I’d say the extend to which I agree or disagree with you depends on what you mean by “say”. AIUI, the key problem inspring fuzzy logic is suppose you and I see someone who’s 6 foot tall and we later need to describe that person. You might say he’s “tall” and I might say he’s “medium height”. To do any reasoning about this, you need to convert what people say into some model about reality. You can frame everything in terms of probability, adding a distribution over what height someone who’s described as “tall” by “some general person” may actually be. There’s no logical problem incorparting this into any probabilistic calculations, but it’s almost impossible to keep track of which “probabilistic uncertainty” has arisen from the “fuzziness of labelling” and which from other sources. The goal of fuzzy logic is to come up with rules of various kinds (eg, always correct rules, sometimes correct rules) making a clear distinction between partial knowledge and other uncertainties distinct from the labelling fuzziness. And that’s partly because a goal is “human understanding”, or in other words what we “say”. It’s not a difference in terms of the “input modelling” as much as what kind of “output” we want.

Loading...

Reply ↓
1. Eric 'Siggy' Scott February 3, 2011 at 11:18 pm
  
  An example: In an AI class I TA’d last semester, I had the students program a naive Bayes classifier for a 20 Questions game. Since to some people a turtle is “green” and to others it’s “brown,” the classifier learned from a database of trials the probability that the question “is it green” would be answered True if the item was a turtle — a highly relevant number when inferring the item from a set of questions answered!
  
  In this case, then, we’re using Bayesian probability to do Fuzzy Logic’s job, no?
  
  Loading...
  
  Reply ↓
stigant February 3, 2011 at 1:42 pm

I’m having trouble understanding the Bayesian point of view.
“To say that I have a 60% chance of catching the flu is just a way of saying that given the current state of our knowledge, I can say with 60% certainty that I will catch it.”

This seems almost circular to me. What does it mean to say, with 60% certainty, that I will catch the flu? I’m apparently a frequentist since the only way I see to give meaning to that statement without referring to probabilities is that if I could somehow create 100 universes with the same initial conditions as right now, in 60 of them I would catch the flu.

Loading...

Reply ↓
1. MarkCC Post authorFebruary 3, 2011 at 3:14 pm
  
  I think the trick to understanding Bayesian probability comes from Bayes theorem.
  
  Bayes theorem basically gives you a way of saying “With this amount of knowledge, I’ve got a certainty of X that even E will happen. Now, if I get an additional bit of knowledge K, here’s how I can update my assessment.
  
  The frequentist approach is based on the idea that there’s really a fundamental probability associated with an event. The Bayesian approach is that you’re assessing your current state of knowledge, which is always subject to being updated.
  
  In the frequentist approach, you’d say that there is a fundamental probability of a random person catching the flu, based on the idea of a repeated experiment.
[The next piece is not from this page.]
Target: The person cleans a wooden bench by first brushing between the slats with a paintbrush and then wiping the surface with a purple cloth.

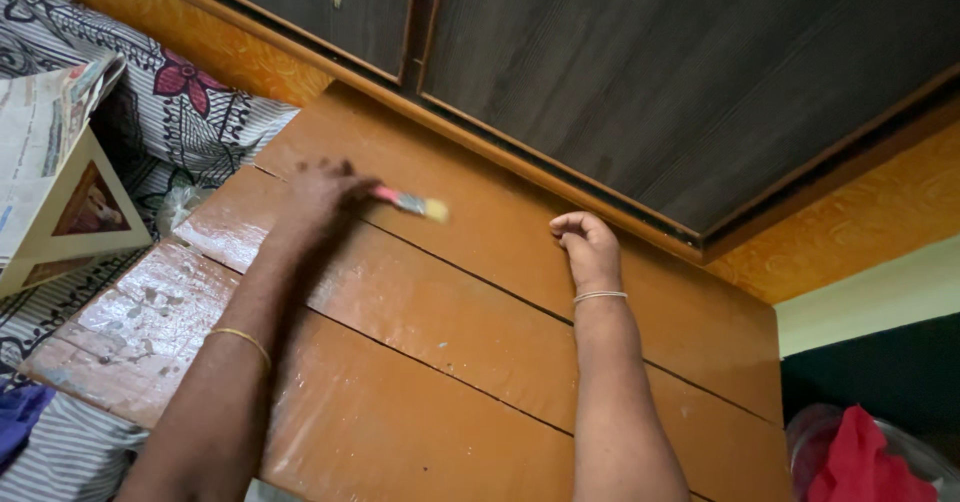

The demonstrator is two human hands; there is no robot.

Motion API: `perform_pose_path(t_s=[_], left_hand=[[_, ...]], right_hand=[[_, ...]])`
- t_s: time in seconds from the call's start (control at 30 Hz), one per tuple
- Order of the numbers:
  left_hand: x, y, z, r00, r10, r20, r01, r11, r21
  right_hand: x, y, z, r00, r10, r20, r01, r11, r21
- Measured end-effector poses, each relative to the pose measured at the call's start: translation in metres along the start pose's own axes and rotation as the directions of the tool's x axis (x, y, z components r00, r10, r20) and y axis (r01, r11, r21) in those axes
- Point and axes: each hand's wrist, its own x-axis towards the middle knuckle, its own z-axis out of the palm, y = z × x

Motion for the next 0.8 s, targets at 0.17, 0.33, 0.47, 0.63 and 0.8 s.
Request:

But the probability is fundamentally a property of the event.
  
  In the Bayesian approach, the probability is fundamentally a property of our knowledge. So one possible input is that given a pool of 100 people, observationally, 6 out of 10 will catch the flu. So an initial probability would be 0.6. But then, you might discover that I had someone with the flu sneeze on me on the subway. So you’d update that probability in a specific mathematical way to come to a new prediction. The original probability estimate wasn’t wrong; it was incomplete. As we gain additional knowledge, we can fold it into our predictions – and those predictions will, eventually, converge on the ultimate “yes” or “no” when the event either does or does not occur. Our knowledge is almost always incomplete, and Bayesian probability gives us some tools for working with that.
  
  The difference is really philosophical – whether the probability is really an intrinsic property of the event, or just an assessment of how much we know. In reality, they’re both useful and valid ways of seeing things, and they’ve each got places where they’re useful.
  
  Loading...
  
  Reply ↓
  1. stigant February 3, 2011 at 3:31 pm
    
    Ok, but I’m still having trouble defining what we mean by the probability without resorting to a thought experiment involving multiple trials and expected outcomes. In your example, you say that 6 out of every 10 people will catch the flu. So you have 60% chance of catching the flu. Now, we get more information (you were sneezed on). Bayes’ formula allows us to compute that P(getting flu | you were sneezed) = P(sneezed on|got flu)*P(got flu) / P(sneezed on). But the meanings all of these probabilities still must rest on something like out of 100 people, 50 have been sneezed on etc, and ultimately, if I update my probability of you getting the flu after finding out you were sneezed on to be 80%, that still has to mean that out of 100 sneezees, 80 got the flu. Having the formula makes this update easier to accomplish, but I still don’t see how it differs, philosophically or otherwise, from the frequentist point of view.
    
    Loading...
    
    Reply ↓
    1. phil February 3, 2011 at 8:55 pm
      
      Maybe a different example makes it clearer: If you do an experiment to measure, say, the mass of an object, then in the Bayesian view, you can assign a probability distribution to the mass, and make statements like “the probability that that mass is between x and y is z%” (reflecting your degree of belief about the mass). In the frequentist view, you can’t make that statement – the mass really is a certain true value, so there is no probability distribution over the mass.
      
      Loading...
      
      Reply ↓
      1. Eric 'Siggy' Scott February 3, 2011 at 11:12 pm
        
        But we can still say that, in an equivalence class of similar objects and similar measurements, the (frequentist) probability that we measure the mass to be between x and y is z%?
        
        In many scenarios such a class doesn’t exist in practice. Which is why we prune our big joint distributions into Bayesian networks with bite-sized chunks we can actually train, and use them to infer the probability of variable combinations that have never actually been seen.
        
        Is this a sufficient description of the difference? In cases where we must use Bayesian methods, it’s because the equivalence class doesn’t exist outside Plato’s ideal world?
        
        Loading...
Yiab February 3, 2011 at 2:25 pm

I’m wondering what the connection is (if any) between fuzzy logic and first-order continuous logic (i.e. logic where statements are assigned “truth values” in the real interval [0,1] – the connectives are weird).

Loading...

Reply ↓
lily February 3, 2011 at 5:38 pm

So can you have both?
e.g. the truth value of a certain event having a probability of 60% is .5?

Loading...

Reply ↓
Chris February 3, 2011 at 6:01 pm

Hey MarkCC, can’t you describe the difference by the construction of fuzziness? The fuzzy-logic-systems I know use a fuzzy membership relation, meaning (roughly) the relation gives you not only x in X or not, but can also tell you to what extend this membership is: 1/3 membership and 2/3 non-membership. Using this fuzzy set theoretic construction, creating a logic upon it yields “probability”-like memberships and statements.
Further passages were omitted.